While the population-control measure didn't come up in the customary papal speech, the government's efforts to aid migrant workers, agrarian reforms and its international commitment in seeking the "advancement of peace, human solidarity and interreligious dialogue" did.
"The Catholic faithful in your country-through their hunger for prayer, their lively devotion, and their eagerness to serve others-demonstrate a firm trust in God’s loving providence," the Pope told the new ambassador, a mother of six. "I am grateful for the unique contribution they have made and continue to make to the life of the local and universal church, and I encourage all men and women of goodwill in your nation to devote themselves to forging bonds of peace and social harmony within your borders and across the globe."
The wife of a prominent supporter of President Gloria Macapagal-Arroyo, Enrile's appointment raised a degree of controversy among the Filipino church's top ranks over Arroyo's lack of consultation with the hierarchy and longstanding rumors that the new ambassador and her husband were estranged and living apart.
The bishops have historically wielded significant clout in the island nation, whose population of 90 million is over 80 percent Catholic.

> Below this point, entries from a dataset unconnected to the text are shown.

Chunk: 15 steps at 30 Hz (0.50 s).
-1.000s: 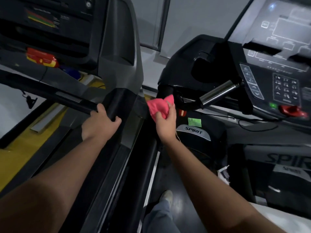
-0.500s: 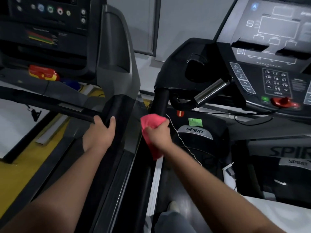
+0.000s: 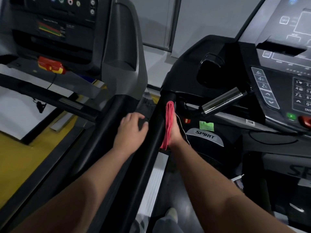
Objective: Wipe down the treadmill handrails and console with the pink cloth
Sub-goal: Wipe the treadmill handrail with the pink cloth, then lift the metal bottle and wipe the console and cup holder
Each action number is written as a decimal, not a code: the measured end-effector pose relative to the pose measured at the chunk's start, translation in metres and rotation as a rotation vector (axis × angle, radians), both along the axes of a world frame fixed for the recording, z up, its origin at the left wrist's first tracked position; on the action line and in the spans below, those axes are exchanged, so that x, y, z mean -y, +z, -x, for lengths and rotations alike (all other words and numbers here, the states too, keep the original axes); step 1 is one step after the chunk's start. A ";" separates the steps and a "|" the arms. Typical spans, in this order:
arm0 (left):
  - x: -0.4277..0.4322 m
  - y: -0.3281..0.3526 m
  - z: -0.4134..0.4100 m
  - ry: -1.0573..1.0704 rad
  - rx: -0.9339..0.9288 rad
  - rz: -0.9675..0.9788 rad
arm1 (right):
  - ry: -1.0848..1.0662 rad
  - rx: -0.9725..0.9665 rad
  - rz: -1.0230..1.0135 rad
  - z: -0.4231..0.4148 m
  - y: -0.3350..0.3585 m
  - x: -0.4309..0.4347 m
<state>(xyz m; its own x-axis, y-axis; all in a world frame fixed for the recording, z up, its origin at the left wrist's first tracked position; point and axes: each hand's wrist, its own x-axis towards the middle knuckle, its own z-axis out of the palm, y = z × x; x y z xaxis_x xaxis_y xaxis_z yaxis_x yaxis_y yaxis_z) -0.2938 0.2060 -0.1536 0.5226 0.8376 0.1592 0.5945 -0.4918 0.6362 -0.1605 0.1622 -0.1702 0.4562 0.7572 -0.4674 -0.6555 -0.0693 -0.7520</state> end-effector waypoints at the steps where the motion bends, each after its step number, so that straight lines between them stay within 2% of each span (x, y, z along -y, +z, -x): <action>1: 0.006 -0.001 -0.012 -0.005 -0.003 0.075 | 0.009 -0.080 0.018 0.004 -0.004 0.003; 4: 0.017 -0.001 -0.037 0.012 -0.035 0.214 | 0.061 -0.244 0.104 0.017 -0.028 0.016; 8: 0.014 0.004 -0.061 0.033 -0.091 0.271 | 0.322 -0.257 0.248 0.026 -0.027 0.033; 10: 0.009 0.007 -0.074 0.045 -0.131 0.268 | 0.387 -0.207 0.309 0.016 -0.020 0.033; 15: -0.008 0.005 -0.101 0.095 -0.175 0.355 | 0.259 0.095 0.279 -0.004 -0.007 0.026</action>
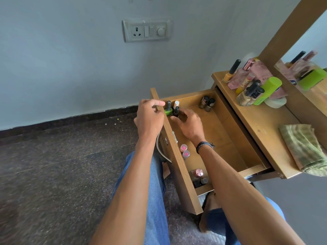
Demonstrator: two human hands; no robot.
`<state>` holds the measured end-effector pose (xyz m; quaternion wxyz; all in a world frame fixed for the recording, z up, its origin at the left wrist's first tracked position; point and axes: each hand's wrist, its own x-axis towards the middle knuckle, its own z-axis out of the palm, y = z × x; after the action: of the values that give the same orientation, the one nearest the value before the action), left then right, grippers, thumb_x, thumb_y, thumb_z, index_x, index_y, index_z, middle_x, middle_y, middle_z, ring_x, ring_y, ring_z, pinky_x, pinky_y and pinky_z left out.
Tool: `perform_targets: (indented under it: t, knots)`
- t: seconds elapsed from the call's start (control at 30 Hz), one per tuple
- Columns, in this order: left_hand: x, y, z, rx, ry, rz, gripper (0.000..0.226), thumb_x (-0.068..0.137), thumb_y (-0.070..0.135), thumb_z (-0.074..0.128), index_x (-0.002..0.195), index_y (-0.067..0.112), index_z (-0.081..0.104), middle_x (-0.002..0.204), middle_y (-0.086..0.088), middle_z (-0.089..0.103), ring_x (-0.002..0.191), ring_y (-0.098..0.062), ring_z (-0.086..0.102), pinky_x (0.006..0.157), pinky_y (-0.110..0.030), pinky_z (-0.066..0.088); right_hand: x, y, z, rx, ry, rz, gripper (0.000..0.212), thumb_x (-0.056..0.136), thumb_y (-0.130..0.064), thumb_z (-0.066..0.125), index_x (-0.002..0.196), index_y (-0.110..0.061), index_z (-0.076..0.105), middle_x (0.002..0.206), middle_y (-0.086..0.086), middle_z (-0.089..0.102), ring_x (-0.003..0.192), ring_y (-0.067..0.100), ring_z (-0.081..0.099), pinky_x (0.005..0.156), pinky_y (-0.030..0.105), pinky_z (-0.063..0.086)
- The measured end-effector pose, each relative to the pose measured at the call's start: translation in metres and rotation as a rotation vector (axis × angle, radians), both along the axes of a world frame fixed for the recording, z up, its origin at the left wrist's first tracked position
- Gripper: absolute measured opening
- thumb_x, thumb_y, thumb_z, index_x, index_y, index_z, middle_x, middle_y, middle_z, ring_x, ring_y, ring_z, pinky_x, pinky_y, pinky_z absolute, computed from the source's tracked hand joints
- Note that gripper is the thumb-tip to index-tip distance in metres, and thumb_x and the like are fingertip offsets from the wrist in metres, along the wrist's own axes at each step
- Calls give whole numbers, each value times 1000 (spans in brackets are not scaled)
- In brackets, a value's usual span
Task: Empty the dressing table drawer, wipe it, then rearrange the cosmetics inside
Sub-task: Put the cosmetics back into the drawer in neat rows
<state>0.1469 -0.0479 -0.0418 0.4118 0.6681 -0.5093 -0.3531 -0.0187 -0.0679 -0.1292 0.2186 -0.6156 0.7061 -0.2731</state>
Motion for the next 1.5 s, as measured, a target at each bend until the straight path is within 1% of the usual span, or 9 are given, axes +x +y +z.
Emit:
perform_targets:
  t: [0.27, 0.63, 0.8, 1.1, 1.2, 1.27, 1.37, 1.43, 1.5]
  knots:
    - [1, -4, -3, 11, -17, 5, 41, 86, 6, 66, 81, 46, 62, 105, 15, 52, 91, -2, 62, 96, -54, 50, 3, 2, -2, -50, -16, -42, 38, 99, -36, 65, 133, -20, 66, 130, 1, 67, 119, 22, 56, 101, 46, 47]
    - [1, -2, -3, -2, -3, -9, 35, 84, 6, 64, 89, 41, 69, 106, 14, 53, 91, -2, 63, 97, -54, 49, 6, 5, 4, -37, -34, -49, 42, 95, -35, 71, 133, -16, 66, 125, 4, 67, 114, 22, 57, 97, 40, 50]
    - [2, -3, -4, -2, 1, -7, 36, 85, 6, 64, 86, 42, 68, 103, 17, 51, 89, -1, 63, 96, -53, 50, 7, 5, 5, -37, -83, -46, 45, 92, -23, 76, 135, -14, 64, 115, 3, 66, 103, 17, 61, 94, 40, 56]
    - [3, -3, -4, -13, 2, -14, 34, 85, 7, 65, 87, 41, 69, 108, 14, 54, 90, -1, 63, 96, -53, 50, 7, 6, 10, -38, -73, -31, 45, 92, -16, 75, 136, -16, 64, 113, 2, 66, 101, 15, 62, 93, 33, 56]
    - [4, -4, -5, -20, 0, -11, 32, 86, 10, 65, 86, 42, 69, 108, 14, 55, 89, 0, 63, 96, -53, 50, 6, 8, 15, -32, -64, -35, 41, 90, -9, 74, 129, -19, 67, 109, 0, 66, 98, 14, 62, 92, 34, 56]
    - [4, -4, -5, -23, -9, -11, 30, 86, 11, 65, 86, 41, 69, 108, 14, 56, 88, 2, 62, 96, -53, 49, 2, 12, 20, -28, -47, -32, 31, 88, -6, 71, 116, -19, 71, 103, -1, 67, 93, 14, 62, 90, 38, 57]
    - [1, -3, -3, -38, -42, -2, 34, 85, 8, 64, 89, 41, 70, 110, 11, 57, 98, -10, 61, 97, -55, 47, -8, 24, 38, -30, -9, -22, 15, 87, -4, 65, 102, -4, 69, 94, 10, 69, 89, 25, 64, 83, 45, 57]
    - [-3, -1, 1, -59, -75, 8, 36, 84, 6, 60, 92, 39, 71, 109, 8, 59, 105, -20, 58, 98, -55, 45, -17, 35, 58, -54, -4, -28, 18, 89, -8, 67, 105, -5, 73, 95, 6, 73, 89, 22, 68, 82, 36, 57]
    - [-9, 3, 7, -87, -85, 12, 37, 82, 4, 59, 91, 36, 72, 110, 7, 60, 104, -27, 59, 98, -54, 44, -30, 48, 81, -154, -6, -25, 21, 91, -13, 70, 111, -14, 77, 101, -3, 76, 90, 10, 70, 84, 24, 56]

Along those lines, after a recent survey indicated that over two-thirds of Filipinos favor the population-control measure, one top hierarch branded the poll "misleading" and an attempt at "mind-conditioning."
"The fact that the bill openly denies and offends the moral law and the express constitutional mandate upon the State to protect human life and the family as an 'inviolable, basic, and autonomous social institution,' cannot be negated by any kind of survey showing whatever results the proponents and supporters of the bill would like to claim," wrote Archbishop Paciano Aniceto of San Fernando, chair of the bishops' family and life efforts. "In order to be binding upon conscience, a law must be just, and objective justice is the only thing that will make it so. Even a unanimous vote in favor of an unjust law cannot and will not make it just."
Further adding to the ad intra fracas, late last week a faculty group at Manila's Jesuit university, the Ateneo, declared in a joint public statement that "it is possible" for Catholics to support the measure "in good conscience."
As of last count, the bill was eight votes short of the 120 needed to pass its second reading in the House of Representatives, which is slated to move on the proposal on its return from recess in early November.